When I said these words, I of course expected some lively sally from Bedloe in reply; but, to my astonishment, he hesitated, trembled, became fearfully pallid, and remained silent. I looked towards Templeton. He sat erect and rigid in his chair – his teeth chattered, and his eyes were starting from their sockets. “Proceed!” he at length said hoarsely to Bedloe.
“For many minutes,” continued the latter, “my sole sentiment – my sole feeling – was that of darkness and nonentity, with the consciousness of death. At length, there seemed to pass a violent and sudden shock through my soul, as if of electricity. With it came the sense of elasticity and of light. This latter I felt – not saw. In an instant I seemed to rise from the ground. But I had no bodily, no visible, audible, or palpable presence. The crowd had departed. The tumult had ceased. The city was in comparative repose. Beneath me lay my corpse, with the arrow in my temple, the whole head greatly swollen and disfigured. But all these things I felt – not saw. I took interest in nothing. Even the corpse seemed a matter in which I had no concern. Volition I had none, but appeared to be impelled into motion, and flitted buoyantly out of the city, retracing the circuitous path by which I had entered it. When I had attained that point of the ravine in the mountains, at which I had encountered the hyena, I again experienced a shock as of a galvanic battery; the sense of weight, of volition, of substance, returned. I became my original self, and bent my steps eagerly homewards – but the past had not lost the vividness of the real – and not now, even for an instant, can I compel my understanding to regard it as a dream.”
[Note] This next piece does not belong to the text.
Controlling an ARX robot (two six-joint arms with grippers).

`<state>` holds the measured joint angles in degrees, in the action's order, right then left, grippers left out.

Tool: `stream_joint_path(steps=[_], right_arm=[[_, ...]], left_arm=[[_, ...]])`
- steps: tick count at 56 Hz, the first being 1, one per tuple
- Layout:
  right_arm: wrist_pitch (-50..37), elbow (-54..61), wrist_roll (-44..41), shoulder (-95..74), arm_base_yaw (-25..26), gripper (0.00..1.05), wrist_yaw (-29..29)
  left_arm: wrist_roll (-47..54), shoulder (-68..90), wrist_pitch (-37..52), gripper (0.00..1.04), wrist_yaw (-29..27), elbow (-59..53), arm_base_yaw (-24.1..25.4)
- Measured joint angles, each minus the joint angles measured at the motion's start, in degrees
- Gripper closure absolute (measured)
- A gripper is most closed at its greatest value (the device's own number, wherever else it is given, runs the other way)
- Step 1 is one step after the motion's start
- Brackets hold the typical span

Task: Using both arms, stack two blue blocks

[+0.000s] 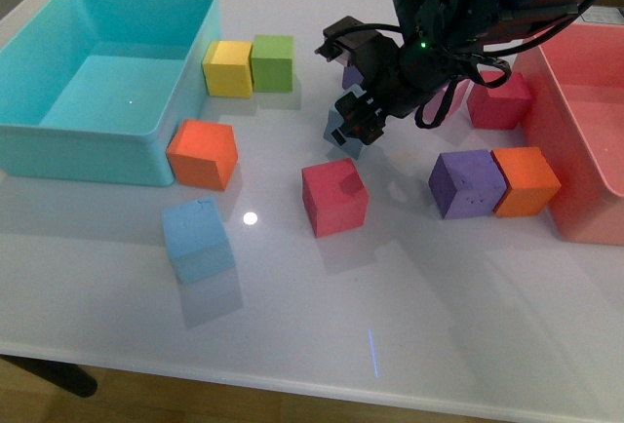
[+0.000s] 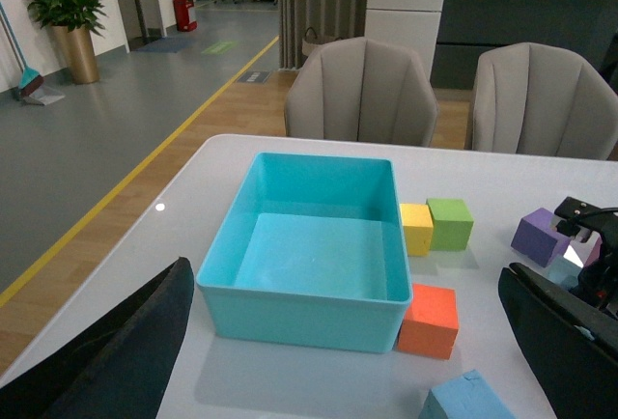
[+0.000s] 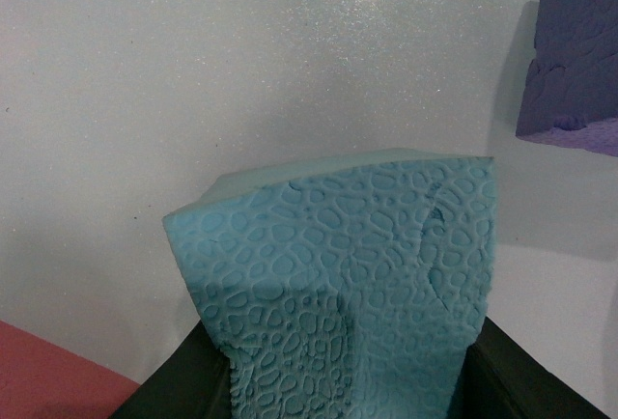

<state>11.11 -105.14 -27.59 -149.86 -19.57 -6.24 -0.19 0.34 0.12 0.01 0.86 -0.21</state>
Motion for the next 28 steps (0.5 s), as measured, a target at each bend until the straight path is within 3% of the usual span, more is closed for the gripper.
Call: stream_joint_path(steps=[14, 28], right_arm=[[-0.1, -0.1, -0.1, -0.1, 0.0, 0.64, -0.2], [-0.7, 0.1, -0.7, -0.2, 0.1, 0.28, -0.7]], left_arm=[[0.0, 0.0, 0.0, 0.09, 0.0, 0.0, 0.0], [0.0, 0.0, 0.0, 0.09, 0.0, 0.0, 0.0]])
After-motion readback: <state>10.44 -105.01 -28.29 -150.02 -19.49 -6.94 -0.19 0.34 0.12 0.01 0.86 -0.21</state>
“Nor was it,” said Templeton, with an air of deep solemnity, “yet it would be difficult to say how otherwise it should be termed. Let us suppose only, that the soul of the man of to-day is upon the verge of some stupendous psychal discoveries. Let us content ourselves with this supposition. For the rest I have some explanation to make. Here is a water-color drawing, which I should have shown you before, but which an unaccountable sentiment of horror has hitherto prevented me from showing.”
We looked at the picture which he presented. I saw nothing in it of an extraordinary character; but its effect upon Bedloe was prodigious. He nearly fainted as he gazed. And yet it was but a miniature portrait – a miraculously accurate one, to be sure – of his own very remarkable features. At least this was my thought as I regarded it.
“You will perceive,” said Templeton, “the date of this picture – it is here, scarcely visible, in this corner – 1780. In this year was the portrait taken. It is the likeness of a dead friend – a Mr. Oldeb – to whom I became much attached at Calcutta, during the administration of Warren Hastings. I was then only twenty years old. When I first saw you, Mr. Bedloe, at Saratoga, it was the miraculous similarity which existed between yourself and the painting, which induced me to accost you, to seek your friendship, and to bring about those arrangements which resulted in my becoming your constant companion. In accomplishing this point, I was urged partly, and perhaps principally, by a regretful memory of the deceased, but also, in part, by an uneasy, and not altogether horrorless curiosity respecting yourself.
“In your detail of the vision which presented itself to you amid the hills, you have described, with the minutest accuracy, the Indian city of Benares, upon the Holy River. The riots, the combats, the massacre, were the actual events of the insurrection of Cheyte Sing, which took place in 1780, when Hastings was put in imminent peril of his life. The man escaping by the string of turbans, was Cheyte Sing himself. The party in the kiosk were sepoys and British officers, headed by Hastings. Of this party I was one, and did all I could to prevent the rash and fatal sally of the officer who fell, in the crowded alleys, by the poisoned arrow of a Bengalee. That officer was my dearest friend. It was Oldeb. You will perceive by these manuscripts,” (here the speaker produced a note-book in which several pages appeared to have been freshly written) “that at the very period in which you fancied these things amid the hills, I was engaged in detailing them upon paper here at home.”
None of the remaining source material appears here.